Showing posts with label Teradata. Show all posts
Showing posts with label Teradata. Show all posts

Tuesday, November 30, 2010

LPAD and RPAD for Teradata

Teradata does not come with an LPAD() or RPAD() function. If you can create a UDF for them, that would be best, but if you can't, here are some workarounds.

RPAD a string with spaces

-- replace 10 in char(10) below with desired column length
-- single ticks put around result to show spaces were actually added to right

select
  'abc' as "SampleString",
  '''' || cast(SampleString as char(10)) || '''' "rpad_spaces";

RPAD a string with any character

-- make string of characters (in this example '0000') to match desired length
-- leading space in column is preserved
select 
  ' 1' AS "SampleString",
  SampleString || Substring('0000' From 1 For Chars(SampleString)) AS "rpad_zero";

-- same as above, but using ANSI SUBSTR
select 
  ' 1' AS "SampleString",
  SampleString || SUBSTR('0000',Chars(SampleString)) AS "rpad_zero";

LPAD a string with any character

-- replace 0 with desired character
-- make string of characters (in this example '0000') to match desired length
-- leading space in column is preserved
select 
  ' 1' AS "SampleString",
  Substring('0000' From 1 For Chars(SampleString)) || SampleString "lpad_zero";

-- same as above, but using ANSI SUBSTR
SELECT 
  '19' as "SampleText",
  SUBSTR('00000'||SampleText,CHARACTERS(SampleText)+1) "LPAD(SampleText,5,'0')";

-- Showing how trailing spaces from a CHAR column can be dropped 
select
  '0000123  ' as "SampleText",
  CAST(CAST(SampleText AS integer FORMAT '-9(10)') AS CHAR(10)) "LPAD(SampleText,10,'0')";


Wednesday, November 17, 2010

How to work with bad date formats in Teradata

A question was posted on ITtoolbox's Teradata forum concerning data loading from a file that contained character strings for dates that used single digit day and month formats like 4/1/2010. Teradata does not support dates in this format: M/Y/YYYY; it only supports two-digit month and day formats like MM/DD/YYYY. Therefore my reply was a sample SQL statement that would work for the date conversion, but the actual load from the data file would need to do this in the "wrapper' code.

The SQL in Teradata format is:

SELECT
    '4/1/2010' AS "BAD_DATE",
    CASE
        WHEN INDEX(BAD_DATE,'/') = 2
          THEN '0' || SUBSTRING(BAD_DATE FROM 1)
          ELSE BAD_DATE
    END AS "MONTH_OK",
    CASE
        WHEN INDEX(SUBSTRING(MONTH_OK FROM 4),'/') = 2
          THEN SUBSTRING(MONTH_OK FROM 1 FOR 3) || '0' || 
            SUBSTRING(MONTH_OK FROM 4)
          ELSE BAD_DATE
    END AS "GOOD_DATE"
-- don't need a FROM clause to do this
; 

Friday, October 29, 2010

Database Management Systems Best Uses

As a data architect, I am database agnostic until reaching the physical implementation.
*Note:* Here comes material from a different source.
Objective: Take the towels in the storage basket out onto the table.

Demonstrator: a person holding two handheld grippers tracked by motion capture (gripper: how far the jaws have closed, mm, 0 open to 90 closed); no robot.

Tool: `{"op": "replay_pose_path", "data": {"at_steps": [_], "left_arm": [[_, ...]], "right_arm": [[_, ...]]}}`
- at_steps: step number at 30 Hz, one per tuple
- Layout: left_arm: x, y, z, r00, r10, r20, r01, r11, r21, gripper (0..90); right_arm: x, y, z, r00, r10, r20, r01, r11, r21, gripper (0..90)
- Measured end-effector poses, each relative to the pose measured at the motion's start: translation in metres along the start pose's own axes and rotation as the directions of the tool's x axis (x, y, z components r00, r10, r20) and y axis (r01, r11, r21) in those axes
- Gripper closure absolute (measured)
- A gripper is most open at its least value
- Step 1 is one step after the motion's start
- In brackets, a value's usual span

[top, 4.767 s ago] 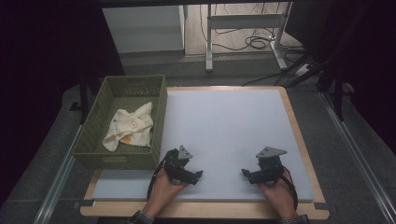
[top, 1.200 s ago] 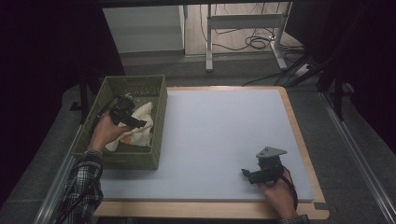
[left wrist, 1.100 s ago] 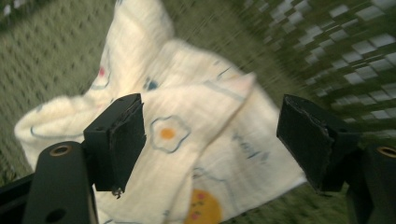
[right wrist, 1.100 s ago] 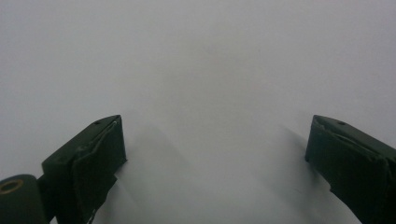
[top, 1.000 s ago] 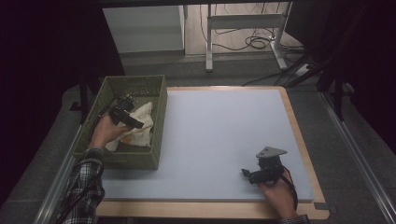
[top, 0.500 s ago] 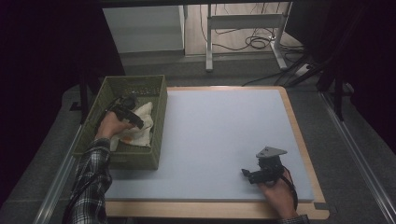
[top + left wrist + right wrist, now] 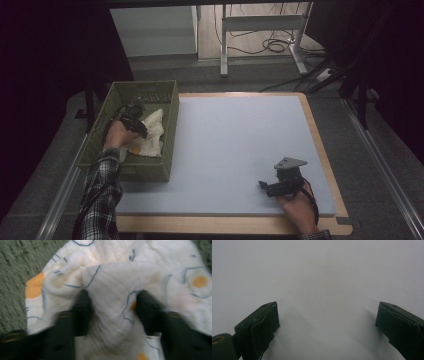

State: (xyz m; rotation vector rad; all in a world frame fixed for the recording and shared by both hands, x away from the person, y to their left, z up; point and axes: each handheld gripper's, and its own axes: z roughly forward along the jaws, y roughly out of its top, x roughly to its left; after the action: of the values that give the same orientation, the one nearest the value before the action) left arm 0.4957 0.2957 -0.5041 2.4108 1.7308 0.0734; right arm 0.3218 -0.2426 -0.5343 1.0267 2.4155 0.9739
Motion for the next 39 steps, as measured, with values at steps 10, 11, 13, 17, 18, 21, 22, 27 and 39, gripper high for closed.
{"op": "replay_pose_path", "data": {"at_steps": [10,11,13,17,18,21,22,27,39], "left_arm": [[0.006,-0.005,-0.013,0.9965,-0.008,0.083,0.012,0.9988,-0.047,79.7],[0.007,-0.006,-0.015,0.9964,-0.006,0.085,0.011,0.9983,-0.058,79.7],[0.009,-0.010,-0.024,0.9959,-0.006,0.090,0.013,0.9966,-0.081,79.6],[0.012,-0.019,-0.046,0.9955,-0.002,0.095,0.014,0.9919,-0.126,79.3],[0.012,-0.021,-0.051,0.9958,0.003,0.091,0.010,0.9906,-0.136,79.2],[0.013,-0.027,-0.065,0.9954,0.014,0.095,0.002,0.9860,-0.167,79.0],[0.013,-0.029,-0.070,0.9955,0.019,0.093,-0.002,0.9846,-0.175,79.0],[0.010,-0.035,-0.092,0.9961,0.043,0.077,-0.027,0.9780,-0.207,78.8],[-0.008,-0.033,-0.136,0.9943,0.081,0.069,-0.063,0.9712,-0.230,78.5]], "right_arm": [[0.000,0.000,0.000,1.0000,0.000,0.000,0.000,1.000,0.000,5.0],[0.000,0.000,0.000,1.0000,0.000,0.000,0.000,1.000,0.000,5.0],[0.000,0.000,0.000,1.0000,0.000,0.000,0.000,1.000,0.000,5.0],[0.000,0.000,0.000,1.0000,0.000,0.000,0.000,1.000,0.000,5.0],[0.000,0.000,0.000,1.0000,0.000,0.000,0.000,1.000,0.000,5.0],[0.000,0.000,0.000,1.0000,-0.001,0.000,0.001,1.000,0.000,5.0],[0.000,0.000,0.000,1.0000,-0.001,0.000,0.001,1.000,0.000,5.0],[0.000,0.000,0.000,1.0000,-0.001,0.000,0.001,1.000,0.000,5.0],[0.000,0.000,0.000,1.0000,-0.001,0.000,0.001,1.000,0.000,5.0]]}}
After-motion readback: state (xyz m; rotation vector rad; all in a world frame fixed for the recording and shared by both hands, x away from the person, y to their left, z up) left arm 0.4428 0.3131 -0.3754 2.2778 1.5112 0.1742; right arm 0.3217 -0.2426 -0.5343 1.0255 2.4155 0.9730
During the conceptual and logical modeling phases, I will have gathered metrics that will help predict the scalability needed for the physical implementation.
In the perfect scenario, these metrics will be used to determine the best database management system (DBMS) to use. Many times, however, the target DBMS has already been chosen; in this case, these metrics will provide the basis for scalability and risk assessment. These metrics include:
  • Number of entities (tables)
  • Number of attributes (columns)
  • Volume metrics
    • Initial
      • Table size (row count and bytes)
      • Connection Numbers
        • Total
        • Average concurrent
        • Maximum concurrent
        • Application / system users
        • Power users
    • Growth rates for above: 1 year, 3 years
The data architect may or may not be involved in the physical implementation process, depending on the company's organizational hierarchy. Assuming that I will be involved with this, I don't need to be expert in all the available DBMS, but I should have some knowledge and understanding of them based on past experience. But I won't be able to keep up with all the DBMS out there, especially the niche systems. Some open source systems are also available and used.  A data architect needs to work closely with the DBMS subject matter experts (SME).  The most important SME to me are those who have actual experience using and supporting a DBMS and the type of data store being used on that DBMS.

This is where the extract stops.